Goal of the exercise | Restate word for word the span of lines that opens with the line containing "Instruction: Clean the" and closes with the last line of the material. Include both ends and nothing more.

Material provided |
▬▬▬▬▬▬▬▬▬▬
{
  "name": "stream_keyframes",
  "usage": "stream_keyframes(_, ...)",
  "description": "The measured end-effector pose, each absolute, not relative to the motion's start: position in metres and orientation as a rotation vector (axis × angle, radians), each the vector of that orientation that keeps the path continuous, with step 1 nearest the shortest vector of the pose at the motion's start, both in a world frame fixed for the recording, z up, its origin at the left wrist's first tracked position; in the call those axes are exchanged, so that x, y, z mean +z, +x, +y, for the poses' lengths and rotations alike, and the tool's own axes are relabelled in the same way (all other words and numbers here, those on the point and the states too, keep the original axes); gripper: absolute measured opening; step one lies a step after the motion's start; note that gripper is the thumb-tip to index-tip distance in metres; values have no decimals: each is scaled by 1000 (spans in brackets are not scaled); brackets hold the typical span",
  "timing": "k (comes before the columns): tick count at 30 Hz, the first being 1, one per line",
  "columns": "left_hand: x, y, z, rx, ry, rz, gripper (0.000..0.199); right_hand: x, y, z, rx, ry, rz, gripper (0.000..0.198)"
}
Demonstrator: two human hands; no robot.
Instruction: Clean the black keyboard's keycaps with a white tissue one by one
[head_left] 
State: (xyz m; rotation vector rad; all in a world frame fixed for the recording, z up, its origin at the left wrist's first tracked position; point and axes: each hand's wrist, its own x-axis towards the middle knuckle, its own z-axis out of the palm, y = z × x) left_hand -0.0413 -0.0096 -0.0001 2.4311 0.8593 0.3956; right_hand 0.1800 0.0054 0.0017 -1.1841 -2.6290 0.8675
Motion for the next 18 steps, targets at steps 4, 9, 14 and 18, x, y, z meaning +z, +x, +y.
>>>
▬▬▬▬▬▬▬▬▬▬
Answer for this exercise |
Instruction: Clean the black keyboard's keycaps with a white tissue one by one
[head_left] 
State: (xyz m; rotation vector rad; all in a world frame fixed for the recording, z up, its origin at the left wrist's first tracked position; point and axes: each hand's wrist, its own x-axis towards the middle knuckle, its own z-axis out of the palm, y = z × x) left_hand -0.0413 -0.0096 -0.0001 2.4311 0.8593 0.3956; right_hand 0.1800 0.0054 0.0017 -1.1841 -2.6290 0.8675
Motion for the next 18 steps, targets at steps 4, 9, 14 and 18, x, y, z meaning +z, +x, +y.
>>>

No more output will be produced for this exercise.